Task to complete:
Below are several entries. Transcribe exactly those lines that fall from the one with "the scene) (meters)." through the one with "round brown bread.", end lines included.

*** Available data Section Begins ***

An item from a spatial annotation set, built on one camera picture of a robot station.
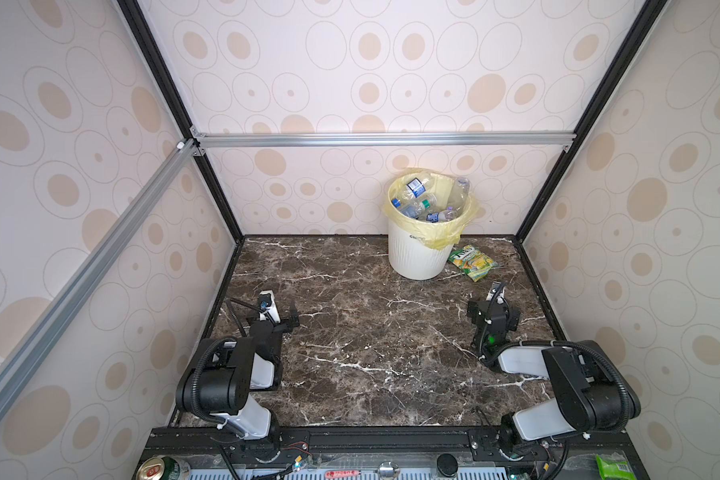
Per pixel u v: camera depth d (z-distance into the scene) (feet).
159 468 2.02
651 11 2.22
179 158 2.71
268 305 2.51
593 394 1.46
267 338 2.28
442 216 3.07
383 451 2.40
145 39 2.32
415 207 3.29
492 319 2.26
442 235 2.86
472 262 3.58
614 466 2.29
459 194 3.07
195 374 1.46
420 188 3.18
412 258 3.19
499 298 2.50
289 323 2.74
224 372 1.53
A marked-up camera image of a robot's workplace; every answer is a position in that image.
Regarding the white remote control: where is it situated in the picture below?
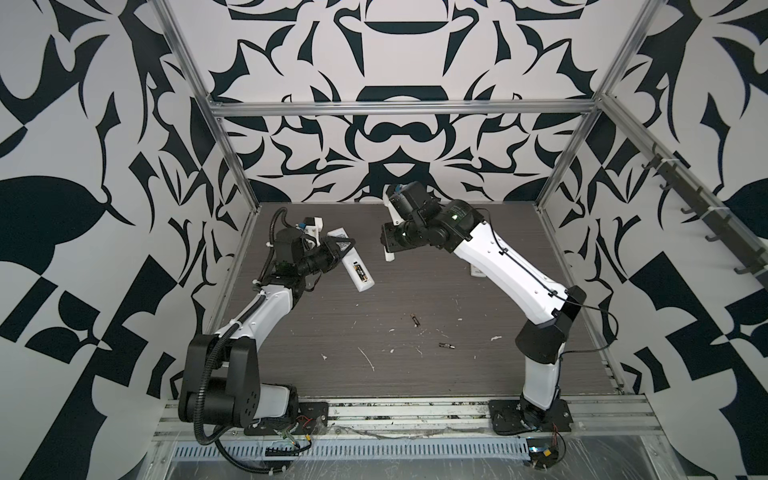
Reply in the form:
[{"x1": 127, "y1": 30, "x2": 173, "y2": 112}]
[{"x1": 327, "y1": 228, "x2": 375, "y2": 292}]

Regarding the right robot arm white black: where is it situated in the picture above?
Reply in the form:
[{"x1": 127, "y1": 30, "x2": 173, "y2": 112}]
[{"x1": 381, "y1": 182, "x2": 586, "y2": 432}]

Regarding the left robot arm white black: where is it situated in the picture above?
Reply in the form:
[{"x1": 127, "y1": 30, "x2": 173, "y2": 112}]
[{"x1": 178, "y1": 227, "x2": 355, "y2": 444}]

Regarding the white remote on table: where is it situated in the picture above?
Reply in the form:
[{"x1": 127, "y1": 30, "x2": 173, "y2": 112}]
[{"x1": 470, "y1": 264, "x2": 486, "y2": 278}]

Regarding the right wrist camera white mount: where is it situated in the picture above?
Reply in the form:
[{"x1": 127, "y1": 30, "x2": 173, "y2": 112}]
[{"x1": 382, "y1": 195, "x2": 404, "y2": 262}]

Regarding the black corrugated cable conduit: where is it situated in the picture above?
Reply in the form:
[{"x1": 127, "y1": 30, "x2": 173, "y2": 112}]
[{"x1": 193, "y1": 206, "x2": 289, "y2": 475}]

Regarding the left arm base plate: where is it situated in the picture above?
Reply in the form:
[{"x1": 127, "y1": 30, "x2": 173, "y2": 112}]
[{"x1": 244, "y1": 401, "x2": 329, "y2": 436}]

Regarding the aluminium frame crossbar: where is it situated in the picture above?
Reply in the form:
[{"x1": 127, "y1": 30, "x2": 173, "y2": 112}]
[{"x1": 209, "y1": 99, "x2": 596, "y2": 118}]

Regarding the white slotted cable duct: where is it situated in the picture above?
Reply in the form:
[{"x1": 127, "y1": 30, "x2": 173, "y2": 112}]
[{"x1": 167, "y1": 436, "x2": 532, "y2": 462}]

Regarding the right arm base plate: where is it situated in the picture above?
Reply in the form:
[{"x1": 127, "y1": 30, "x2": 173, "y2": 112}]
[{"x1": 488, "y1": 398, "x2": 573, "y2": 436}]

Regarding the small circuit board with wires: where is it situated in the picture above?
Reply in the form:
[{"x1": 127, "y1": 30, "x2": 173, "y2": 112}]
[{"x1": 524, "y1": 436, "x2": 567, "y2": 471}]

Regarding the black hook rack rail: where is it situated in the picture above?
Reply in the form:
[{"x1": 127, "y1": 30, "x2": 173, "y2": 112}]
[{"x1": 643, "y1": 144, "x2": 767, "y2": 289}]

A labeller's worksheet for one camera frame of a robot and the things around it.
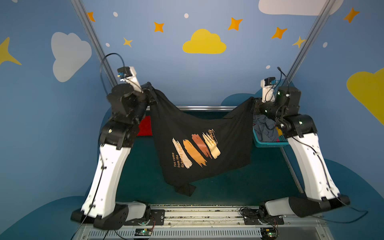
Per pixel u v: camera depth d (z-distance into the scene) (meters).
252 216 0.74
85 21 0.72
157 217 0.74
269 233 0.71
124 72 0.44
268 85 0.54
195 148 0.68
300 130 0.43
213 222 0.73
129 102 0.38
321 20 0.73
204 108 1.66
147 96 0.50
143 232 0.71
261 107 0.58
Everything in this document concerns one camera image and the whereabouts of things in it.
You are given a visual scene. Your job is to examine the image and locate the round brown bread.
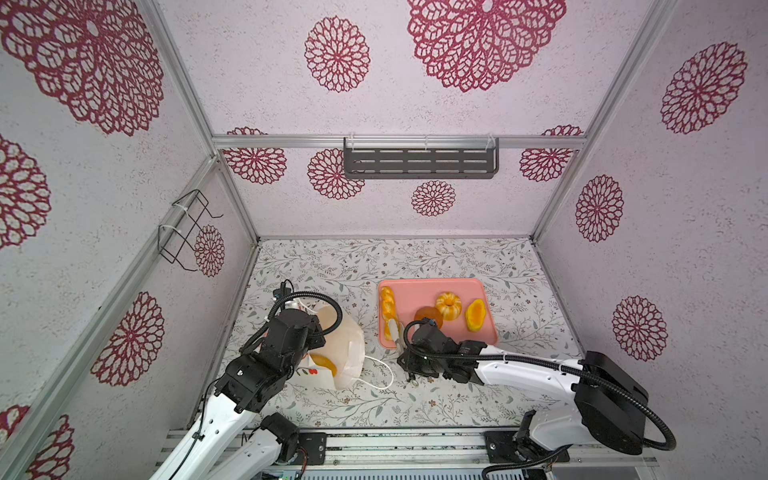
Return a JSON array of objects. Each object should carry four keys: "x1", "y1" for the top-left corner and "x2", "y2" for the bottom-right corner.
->
[{"x1": 413, "y1": 306, "x2": 444, "y2": 329}]

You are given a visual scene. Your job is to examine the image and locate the steel tongs with white tips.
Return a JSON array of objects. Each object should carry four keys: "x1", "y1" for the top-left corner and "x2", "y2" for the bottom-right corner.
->
[{"x1": 385, "y1": 318, "x2": 402, "y2": 351}]

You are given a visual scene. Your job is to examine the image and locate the striped round bun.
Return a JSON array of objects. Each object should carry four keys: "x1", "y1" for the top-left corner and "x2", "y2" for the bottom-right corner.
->
[{"x1": 435, "y1": 292, "x2": 463, "y2": 321}]

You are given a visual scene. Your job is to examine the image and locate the long twisted yellow bread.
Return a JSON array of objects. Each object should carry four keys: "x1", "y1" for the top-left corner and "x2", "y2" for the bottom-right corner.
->
[{"x1": 380, "y1": 286, "x2": 397, "y2": 323}]

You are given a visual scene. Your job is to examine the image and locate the oval yellow bread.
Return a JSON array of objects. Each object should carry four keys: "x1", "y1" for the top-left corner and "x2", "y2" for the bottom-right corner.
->
[{"x1": 465, "y1": 299, "x2": 487, "y2": 332}]

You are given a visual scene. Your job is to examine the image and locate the white floral paper bag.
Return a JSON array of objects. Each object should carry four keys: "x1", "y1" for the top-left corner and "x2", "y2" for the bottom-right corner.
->
[{"x1": 289, "y1": 312, "x2": 395, "y2": 391}]

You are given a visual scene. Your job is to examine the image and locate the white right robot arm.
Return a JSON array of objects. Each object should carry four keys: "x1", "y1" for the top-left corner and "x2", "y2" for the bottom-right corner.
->
[{"x1": 397, "y1": 320, "x2": 648, "y2": 456}]

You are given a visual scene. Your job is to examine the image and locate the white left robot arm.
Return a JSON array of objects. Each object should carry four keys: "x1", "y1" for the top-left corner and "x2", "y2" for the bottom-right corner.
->
[{"x1": 152, "y1": 308, "x2": 325, "y2": 479}]

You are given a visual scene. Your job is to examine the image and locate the pink plastic tray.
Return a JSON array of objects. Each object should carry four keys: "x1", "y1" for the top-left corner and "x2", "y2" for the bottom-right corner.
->
[{"x1": 378, "y1": 278, "x2": 498, "y2": 345}]

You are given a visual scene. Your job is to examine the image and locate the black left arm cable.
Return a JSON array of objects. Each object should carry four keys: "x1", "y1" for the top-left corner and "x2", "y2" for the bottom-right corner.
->
[{"x1": 167, "y1": 278, "x2": 344, "y2": 480}]

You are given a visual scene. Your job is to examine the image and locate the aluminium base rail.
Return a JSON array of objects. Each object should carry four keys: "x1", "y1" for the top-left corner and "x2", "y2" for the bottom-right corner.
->
[{"x1": 152, "y1": 425, "x2": 658, "y2": 480}]

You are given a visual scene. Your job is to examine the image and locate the black wire wall rack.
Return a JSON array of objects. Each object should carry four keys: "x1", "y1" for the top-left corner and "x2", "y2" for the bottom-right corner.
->
[{"x1": 156, "y1": 189, "x2": 226, "y2": 278}]

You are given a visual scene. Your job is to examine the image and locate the dark grey wall shelf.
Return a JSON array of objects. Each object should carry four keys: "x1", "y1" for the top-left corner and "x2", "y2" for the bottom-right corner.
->
[{"x1": 342, "y1": 138, "x2": 499, "y2": 180}]

*** Available data Section Ends ***

Written response:
Per pixel u v: camera depth d (z-distance into the scene) (meters).
252 216 0.74
85 21 0.72
157 217 0.74
269 233 0.71
124 72 0.44
268 85 0.54
195 148 0.68
300 130 0.43
213 222 0.73
129 102 0.38
321 20 0.73
204 108 1.66
147 96 0.50
143 232 0.71
261 107 0.58
Everything in this document concerns one camera image and the whereabouts of things in it.
You are given a visual scene. Your job is to examine the image and locate the round brown bread.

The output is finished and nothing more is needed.